DATA BELOW:
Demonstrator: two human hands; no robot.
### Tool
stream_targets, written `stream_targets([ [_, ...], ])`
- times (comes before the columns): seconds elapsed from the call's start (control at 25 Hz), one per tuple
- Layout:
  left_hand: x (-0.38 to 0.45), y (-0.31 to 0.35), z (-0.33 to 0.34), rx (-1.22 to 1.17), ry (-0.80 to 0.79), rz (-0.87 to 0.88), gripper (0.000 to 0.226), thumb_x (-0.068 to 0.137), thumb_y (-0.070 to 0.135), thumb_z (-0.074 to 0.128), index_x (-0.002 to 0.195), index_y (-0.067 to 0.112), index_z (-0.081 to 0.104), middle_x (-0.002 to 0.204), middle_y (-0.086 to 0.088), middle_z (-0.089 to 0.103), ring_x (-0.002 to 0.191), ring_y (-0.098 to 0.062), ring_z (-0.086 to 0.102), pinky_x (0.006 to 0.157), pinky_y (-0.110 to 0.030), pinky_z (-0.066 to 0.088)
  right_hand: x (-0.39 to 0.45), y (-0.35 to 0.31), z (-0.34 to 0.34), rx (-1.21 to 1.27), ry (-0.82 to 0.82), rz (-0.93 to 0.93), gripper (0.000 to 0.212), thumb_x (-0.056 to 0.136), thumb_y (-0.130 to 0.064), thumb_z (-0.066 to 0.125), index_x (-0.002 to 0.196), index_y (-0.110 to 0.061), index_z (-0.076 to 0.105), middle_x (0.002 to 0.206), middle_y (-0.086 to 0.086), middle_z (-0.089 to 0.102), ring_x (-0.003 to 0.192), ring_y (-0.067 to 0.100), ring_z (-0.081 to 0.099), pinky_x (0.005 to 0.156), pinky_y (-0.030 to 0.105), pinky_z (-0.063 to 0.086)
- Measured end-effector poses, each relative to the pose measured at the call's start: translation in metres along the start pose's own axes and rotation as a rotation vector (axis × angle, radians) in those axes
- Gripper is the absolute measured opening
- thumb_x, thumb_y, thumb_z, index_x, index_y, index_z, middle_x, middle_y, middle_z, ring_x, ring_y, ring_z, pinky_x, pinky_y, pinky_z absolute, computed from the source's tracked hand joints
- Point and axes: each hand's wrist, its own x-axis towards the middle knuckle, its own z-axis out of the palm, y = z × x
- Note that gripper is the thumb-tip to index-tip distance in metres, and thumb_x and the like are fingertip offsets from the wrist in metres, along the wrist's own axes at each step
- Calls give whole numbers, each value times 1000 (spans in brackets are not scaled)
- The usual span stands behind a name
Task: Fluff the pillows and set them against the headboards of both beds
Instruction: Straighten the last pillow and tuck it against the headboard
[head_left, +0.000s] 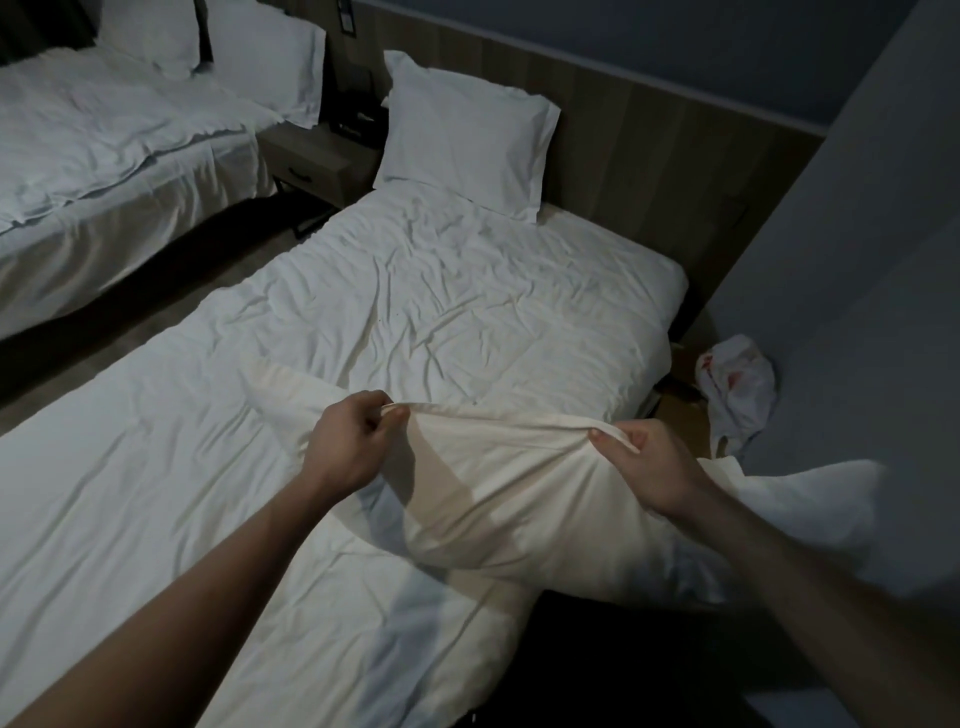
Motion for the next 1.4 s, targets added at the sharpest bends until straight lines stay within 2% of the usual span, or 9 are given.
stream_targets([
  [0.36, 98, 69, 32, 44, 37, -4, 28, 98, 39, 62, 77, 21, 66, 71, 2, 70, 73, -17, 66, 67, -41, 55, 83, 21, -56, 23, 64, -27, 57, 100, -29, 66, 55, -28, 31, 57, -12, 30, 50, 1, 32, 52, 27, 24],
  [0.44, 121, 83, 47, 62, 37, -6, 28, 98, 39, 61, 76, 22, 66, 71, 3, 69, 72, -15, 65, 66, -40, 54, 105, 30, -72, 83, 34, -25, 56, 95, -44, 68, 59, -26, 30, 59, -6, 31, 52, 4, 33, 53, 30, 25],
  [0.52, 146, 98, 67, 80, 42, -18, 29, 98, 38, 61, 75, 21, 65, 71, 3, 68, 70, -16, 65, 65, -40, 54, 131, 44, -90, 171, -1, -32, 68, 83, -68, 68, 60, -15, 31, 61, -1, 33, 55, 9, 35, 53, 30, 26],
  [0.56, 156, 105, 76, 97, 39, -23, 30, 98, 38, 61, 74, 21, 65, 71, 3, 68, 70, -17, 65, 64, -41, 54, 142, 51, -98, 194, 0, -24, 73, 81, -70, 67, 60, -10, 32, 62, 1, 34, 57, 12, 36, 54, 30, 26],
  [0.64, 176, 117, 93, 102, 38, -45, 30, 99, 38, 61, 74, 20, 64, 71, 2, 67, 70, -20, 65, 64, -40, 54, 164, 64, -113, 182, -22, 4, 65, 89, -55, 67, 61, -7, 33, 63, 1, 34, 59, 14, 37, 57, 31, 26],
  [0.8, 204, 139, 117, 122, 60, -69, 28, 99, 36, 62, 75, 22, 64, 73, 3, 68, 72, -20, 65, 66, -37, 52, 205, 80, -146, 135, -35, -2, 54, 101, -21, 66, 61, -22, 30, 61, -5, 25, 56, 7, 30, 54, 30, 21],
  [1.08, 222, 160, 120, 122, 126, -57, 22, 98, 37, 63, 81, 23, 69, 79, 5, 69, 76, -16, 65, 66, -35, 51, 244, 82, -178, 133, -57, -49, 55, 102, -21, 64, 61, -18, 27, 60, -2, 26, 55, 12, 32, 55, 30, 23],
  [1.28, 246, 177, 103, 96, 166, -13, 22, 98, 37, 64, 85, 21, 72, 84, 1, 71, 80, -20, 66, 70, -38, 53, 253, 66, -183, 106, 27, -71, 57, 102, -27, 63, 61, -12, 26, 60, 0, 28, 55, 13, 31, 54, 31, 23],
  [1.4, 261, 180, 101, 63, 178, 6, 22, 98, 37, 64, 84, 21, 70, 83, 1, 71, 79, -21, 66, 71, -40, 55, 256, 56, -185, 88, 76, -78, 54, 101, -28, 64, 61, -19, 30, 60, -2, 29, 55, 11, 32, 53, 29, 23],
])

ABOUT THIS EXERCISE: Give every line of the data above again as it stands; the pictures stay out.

RESPONSE TO THIS TASK:
Demonstrator: two human hands; no robot.
### Tool
stream_targets, written `stream_targets([ [_, ...], ])`
- times (comes before the columns): seconds elapsed from the call's start (control at 25 Hz), one per tuple
- Layout:
  left_hand: x (-0.38 to 0.45), y (-0.31 to 0.35), z (-0.33 to 0.34), rx (-1.22 to 1.17), ry (-0.80 to 0.79), rz (-0.87 to 0.88), gripper (0.000 to 0.226), thumb_x (-0.068 to 0.137), thumb_y (-0.070 to 0.135), thumb_z (-0.074 to 0.128), index_x (-0.002 to 0.195), index_y (-0.067 to 0.112), index_z (-0.081 to 0.104), middle_x (-0.002 to 0.204), middle_y (-0.086 to 0.088), middle_z (-0.089 to 0.103), ring_x (-0.002 to 0.191), ring_y (-0.098 to 0.062), ring_z (-0.086 to 0.102), pinky_x (0.006 to 0.157), pinky_y (-0.110 to 0.030), pinky_z (-0.066 to 0.088)
  right_hand: x (-0.39 to 0.45), y (-0.35 to 0.31), z (-0.34 to 0.34), rx (-1.21 to 1.27), ry (-0.82 to 0.82), rz (-0.93 to 0.93), gripper (0.000 to 0.212), thumb_x (-0.056 to 0.136), thumb_y (-0.130 to 0.064), thumb_z (-0.066 to 0.125), index_x (-0.002 to 0.196), index_y (-0.110 to 0.061), index_z (-0.076 to 0.105), middle_x (0.002 to 0.206), middle_y (-0.086 to 0.086), middle_z (-0.089 to 0.102), ring_x (-0.003 to 0.192), ring_y (-0.067 to 0.100), ring_z (-0.081 to 0.099), pinky_x (0.005 to 0.156), pinky_y (-0.030 to 0.105), pinky_z (-0.063 to 0.086)
- Measured end-effector poses, each relative to the pose measured at the call's start: translation in metres along the start pose's own axes and rotation as a rotation vector (axis × angle, radians) in those axes
- Gripper is the absolute measured opening
- thumb_x, thumb_y, thumb_z, index_x, index_y, index_z, middle_x, middle_y, middle_z, ring_x, ring_y, ring_z, pinky_x, pinky_y, pinky_z absolute, computed from the source's tracked hand joints
- Point and axes: each hand's wrist, its own x-axis towards the middle knuckle, its own z-axis out of the palm, y = z × x
- Note that gripper is the thumb-tip to index-tip distance in metres, and thumb_x and the like are fingertip offsets from the wrist in metres, along the wrist's own axes at each step
- Calls give whole numbers, each value times 1000 (spans in brackets are not scaled)
- The usual span stands behind a name
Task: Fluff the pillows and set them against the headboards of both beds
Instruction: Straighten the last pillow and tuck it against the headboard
[head_left, +0.000s] 
Motion for the next 1.4 s, targets added at the sharpest bends until straight lines stay within 2% of the usual span, or 9 are given.
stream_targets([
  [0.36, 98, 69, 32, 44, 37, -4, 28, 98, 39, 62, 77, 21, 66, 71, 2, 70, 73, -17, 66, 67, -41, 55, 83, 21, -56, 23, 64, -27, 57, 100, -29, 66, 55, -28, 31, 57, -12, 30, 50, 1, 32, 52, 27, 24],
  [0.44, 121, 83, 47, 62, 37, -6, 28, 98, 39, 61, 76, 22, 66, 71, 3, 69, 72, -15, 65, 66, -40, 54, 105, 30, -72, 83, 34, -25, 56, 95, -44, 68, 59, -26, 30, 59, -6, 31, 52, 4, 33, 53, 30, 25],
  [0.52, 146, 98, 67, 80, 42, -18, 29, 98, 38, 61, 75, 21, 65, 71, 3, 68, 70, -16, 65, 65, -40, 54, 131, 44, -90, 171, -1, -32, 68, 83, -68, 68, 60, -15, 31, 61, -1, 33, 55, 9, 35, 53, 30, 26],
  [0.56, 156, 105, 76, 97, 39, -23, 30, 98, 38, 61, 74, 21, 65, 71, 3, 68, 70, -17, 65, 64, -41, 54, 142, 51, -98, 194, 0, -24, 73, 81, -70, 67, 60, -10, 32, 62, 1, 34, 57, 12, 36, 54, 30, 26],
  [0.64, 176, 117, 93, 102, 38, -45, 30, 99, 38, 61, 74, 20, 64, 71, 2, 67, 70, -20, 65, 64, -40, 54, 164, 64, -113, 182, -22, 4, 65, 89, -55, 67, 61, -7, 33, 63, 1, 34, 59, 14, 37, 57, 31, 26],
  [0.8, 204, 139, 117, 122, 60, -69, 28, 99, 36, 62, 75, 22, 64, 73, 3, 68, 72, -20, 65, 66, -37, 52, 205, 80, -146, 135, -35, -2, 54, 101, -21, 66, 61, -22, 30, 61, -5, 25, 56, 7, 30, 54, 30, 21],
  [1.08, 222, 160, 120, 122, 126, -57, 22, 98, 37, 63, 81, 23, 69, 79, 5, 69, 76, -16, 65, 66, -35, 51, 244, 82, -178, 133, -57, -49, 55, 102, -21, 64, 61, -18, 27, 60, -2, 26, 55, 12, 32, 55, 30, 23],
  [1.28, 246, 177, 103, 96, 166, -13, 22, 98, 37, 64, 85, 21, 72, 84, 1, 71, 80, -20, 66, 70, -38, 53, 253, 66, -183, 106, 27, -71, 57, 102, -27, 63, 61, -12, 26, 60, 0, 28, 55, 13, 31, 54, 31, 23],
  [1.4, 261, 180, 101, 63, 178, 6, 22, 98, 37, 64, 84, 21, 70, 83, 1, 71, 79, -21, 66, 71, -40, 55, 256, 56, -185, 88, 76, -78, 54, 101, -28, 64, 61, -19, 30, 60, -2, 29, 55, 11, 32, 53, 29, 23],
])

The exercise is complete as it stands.